第2部 テクノロジーの進化に対する工学×経営学×法学のアプローチ②

 ドイツ・EUではどうか?

Steffek:
 ありがとうございます。私も喜んでドイツの視点から少しお話をしてみたいと思います。そして、まず最初にレギュラトリー・サンドボックスの話、ドイツ、EUでの状況についてコメントをしたいと思います。そしてまた、ヘルスケアの分野においてロボットがどのように使われているかという話をします。
 ドイツ、EUレベルでは、現時点では、レギュラトリー・サンドボックスは、金融の分野にはまだありません。特にドイツの場合、また他のEU諸国にも言えることだとは思うのですが、状況を見ていると他のやり方で新しい技術やその他の手法を使おうと、もしくは促進しようとしているように思えます。「国が」新しい技術に貢献できるか、使用の普及に貢献できるかという問題もあると思います。一般的には、民間のアクター、例えばイノベーターがイノベーションを牽引すると考えられていますが、国も一役買える場面があるのではないかと思います。国のサービスとの接続性を担保するという点においてです。
 例えば、技術イノベーションがこの会社法の領域であったとします。そして、革新的な商品のイノベーターが株式の譲渡をしようとしたら――? それをするには、旧来型の株式譲渡の手続を履む必要があるわけです。というのも、株主名簿に革新的なテクノロジーをダイレクトに接続することを認めている国はあまりないからです。これは不動産登記についても同じことが当てはまります。個人的には、国としてはほかにもイノベーションを促進する方法はあり、受け身ではなくて能動的に考えて、国がそういったことをするには何ができるのか、特に福祉の促進について何ができるかを考えていくべきだと思います。
 また、先にDeakin先生が指摘された金融も大きな役割を果たすことになるでしょう。私はOECDでの仕事を通して様々な国を訪れましたが、中小企業の金融へのアクセスの問題が金融サービスのイノベーションを妨げている例にしばしば出くわします。ということは、これまでの伝統的なビジネスのやり方、例えば現代的な金融ストラクチャーを国が許可するといった方法で、国がイノベーションを継続させることも可能ではないでしょうか。従業員の自己株式オプション取得を困難にしている国もあります。
 従来型のメカニズムでもテクノロジーのイノベーションを大いに促進させる機能をもつこともあります。ヘルスケアはその例だと思います。先ほども出ましたが、共通項というのもあると思います。倫理的ガイドラインを導入する時にもあるように、人間がその中心にあるべきです。イノベーションの中心には人間があるべきで、テクノロジーの側面からみても、法律の面からみても、皆、それぞれが生活を良くするという点において役割を果たしたいと思っているわけです。

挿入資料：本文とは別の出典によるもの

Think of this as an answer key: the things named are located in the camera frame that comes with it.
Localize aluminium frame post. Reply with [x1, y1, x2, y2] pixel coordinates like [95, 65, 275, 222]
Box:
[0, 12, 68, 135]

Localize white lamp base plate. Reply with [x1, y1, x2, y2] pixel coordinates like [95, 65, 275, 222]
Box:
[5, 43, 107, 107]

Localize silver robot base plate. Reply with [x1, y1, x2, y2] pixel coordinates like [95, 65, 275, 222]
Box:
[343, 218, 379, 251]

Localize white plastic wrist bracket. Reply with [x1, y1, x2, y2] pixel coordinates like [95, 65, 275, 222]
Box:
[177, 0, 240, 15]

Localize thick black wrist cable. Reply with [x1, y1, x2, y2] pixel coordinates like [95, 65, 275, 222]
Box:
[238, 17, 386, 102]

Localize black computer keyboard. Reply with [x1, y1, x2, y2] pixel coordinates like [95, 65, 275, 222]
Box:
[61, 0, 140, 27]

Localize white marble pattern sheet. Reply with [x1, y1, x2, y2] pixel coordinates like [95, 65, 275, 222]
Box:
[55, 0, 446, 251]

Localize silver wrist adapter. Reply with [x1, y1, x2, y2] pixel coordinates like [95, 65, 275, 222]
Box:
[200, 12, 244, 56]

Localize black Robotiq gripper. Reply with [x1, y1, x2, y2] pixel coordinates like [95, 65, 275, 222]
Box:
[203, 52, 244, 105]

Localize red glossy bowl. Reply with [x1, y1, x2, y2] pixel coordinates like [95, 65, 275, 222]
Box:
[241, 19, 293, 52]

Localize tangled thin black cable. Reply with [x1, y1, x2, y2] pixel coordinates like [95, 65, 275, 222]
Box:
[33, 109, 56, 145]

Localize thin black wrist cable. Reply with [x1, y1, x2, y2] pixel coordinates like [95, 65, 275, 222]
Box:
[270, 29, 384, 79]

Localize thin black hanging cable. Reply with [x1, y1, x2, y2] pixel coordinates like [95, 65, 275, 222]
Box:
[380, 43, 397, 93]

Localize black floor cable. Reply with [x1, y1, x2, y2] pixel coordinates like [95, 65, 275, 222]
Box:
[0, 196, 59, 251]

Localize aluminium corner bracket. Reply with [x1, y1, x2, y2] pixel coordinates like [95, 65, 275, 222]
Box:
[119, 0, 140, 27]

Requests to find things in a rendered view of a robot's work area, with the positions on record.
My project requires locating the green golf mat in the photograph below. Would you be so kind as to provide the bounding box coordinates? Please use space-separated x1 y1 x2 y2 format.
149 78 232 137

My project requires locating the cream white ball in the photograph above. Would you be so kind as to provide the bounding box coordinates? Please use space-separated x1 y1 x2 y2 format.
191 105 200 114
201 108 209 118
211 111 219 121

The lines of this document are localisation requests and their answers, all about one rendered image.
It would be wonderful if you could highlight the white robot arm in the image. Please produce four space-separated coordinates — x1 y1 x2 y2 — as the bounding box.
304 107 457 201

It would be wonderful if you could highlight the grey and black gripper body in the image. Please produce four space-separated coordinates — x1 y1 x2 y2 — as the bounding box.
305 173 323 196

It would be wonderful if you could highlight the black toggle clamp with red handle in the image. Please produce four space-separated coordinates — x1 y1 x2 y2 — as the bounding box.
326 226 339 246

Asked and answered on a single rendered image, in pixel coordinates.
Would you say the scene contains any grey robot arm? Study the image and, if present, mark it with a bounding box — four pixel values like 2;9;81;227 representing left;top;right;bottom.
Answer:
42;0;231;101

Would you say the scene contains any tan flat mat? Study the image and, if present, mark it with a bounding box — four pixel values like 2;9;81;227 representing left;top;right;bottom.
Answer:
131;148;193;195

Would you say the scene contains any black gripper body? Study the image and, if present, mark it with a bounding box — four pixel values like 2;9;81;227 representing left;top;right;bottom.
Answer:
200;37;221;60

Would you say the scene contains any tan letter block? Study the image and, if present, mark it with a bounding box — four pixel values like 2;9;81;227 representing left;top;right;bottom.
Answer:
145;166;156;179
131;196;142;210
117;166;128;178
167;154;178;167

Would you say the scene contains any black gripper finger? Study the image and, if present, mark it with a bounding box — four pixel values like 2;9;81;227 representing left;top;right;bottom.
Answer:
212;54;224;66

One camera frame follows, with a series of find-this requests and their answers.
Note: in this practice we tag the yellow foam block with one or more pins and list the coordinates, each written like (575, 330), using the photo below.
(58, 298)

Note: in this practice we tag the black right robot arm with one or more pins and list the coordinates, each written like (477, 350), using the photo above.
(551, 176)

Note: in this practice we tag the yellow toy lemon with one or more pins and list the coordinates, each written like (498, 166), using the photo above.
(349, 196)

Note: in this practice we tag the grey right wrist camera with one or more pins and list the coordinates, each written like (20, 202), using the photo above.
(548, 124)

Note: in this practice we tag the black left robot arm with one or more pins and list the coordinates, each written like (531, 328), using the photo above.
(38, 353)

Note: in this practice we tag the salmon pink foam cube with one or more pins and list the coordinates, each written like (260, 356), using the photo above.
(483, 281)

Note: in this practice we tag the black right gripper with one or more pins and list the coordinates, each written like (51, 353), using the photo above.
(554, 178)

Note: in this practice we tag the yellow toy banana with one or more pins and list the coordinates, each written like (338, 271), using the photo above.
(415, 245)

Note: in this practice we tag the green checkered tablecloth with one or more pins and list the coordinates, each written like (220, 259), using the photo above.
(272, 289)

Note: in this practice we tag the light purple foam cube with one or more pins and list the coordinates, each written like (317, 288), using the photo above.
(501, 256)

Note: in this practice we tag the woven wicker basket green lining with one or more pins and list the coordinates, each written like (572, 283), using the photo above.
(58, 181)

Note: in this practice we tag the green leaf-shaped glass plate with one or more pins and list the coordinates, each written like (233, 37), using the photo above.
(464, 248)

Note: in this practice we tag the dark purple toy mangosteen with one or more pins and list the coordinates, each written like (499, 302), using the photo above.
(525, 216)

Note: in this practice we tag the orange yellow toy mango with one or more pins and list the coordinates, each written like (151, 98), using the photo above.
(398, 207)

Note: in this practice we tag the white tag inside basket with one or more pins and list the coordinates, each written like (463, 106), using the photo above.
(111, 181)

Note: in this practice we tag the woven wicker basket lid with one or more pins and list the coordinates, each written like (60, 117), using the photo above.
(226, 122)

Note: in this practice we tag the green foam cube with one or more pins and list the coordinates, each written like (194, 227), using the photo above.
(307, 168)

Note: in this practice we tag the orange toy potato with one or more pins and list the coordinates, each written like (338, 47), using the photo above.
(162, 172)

 次に、ヘルスケア分野のロボットについてです。ドイツの場合、ドイツでも研究されているのですが、お年寄りの人々に、ロボットに何をして欲しいかと聞いていくような調査があります。お年寄りのケアについて「あなたがロボットに望むことはありますか」とお年寄りに聞いてみると、驚くべきことに、ロボットによる支援についてお年寄りがかなりオープンであったりします。年寄りだからテクノロジーが苦手なのではないかと思われるかも知れませんが、ヘルスケアの分野において、またお年寄りのご家庭にもすでにテクノロジーは存在しています。また、ひと言にケアと言っても、人間的な面とテクノロジーの面があると思います。例えば、心の安寧のためにロボットを使うという方法もあるでしょう。いずれにしても、それぞれの国のそれぞれの人々のニーズをつかんでいく必要があると思います。
 ヘルスケア分野におけるテクノロジーに関する認識は、日独の間でも違うでしょうし、ドイツ側の方が、例えば感情ケアということに関しては日本よりも積極的ではないかも知れません。いずれにしても、ロボットに関しては意外なほどにオープンであるという場合があります。
 それから、私からの最後の発言としては、共通のゴールがテクノロジーと法律の間に見いだせるかどうか、それが非常に大きな問題ではないかと思います。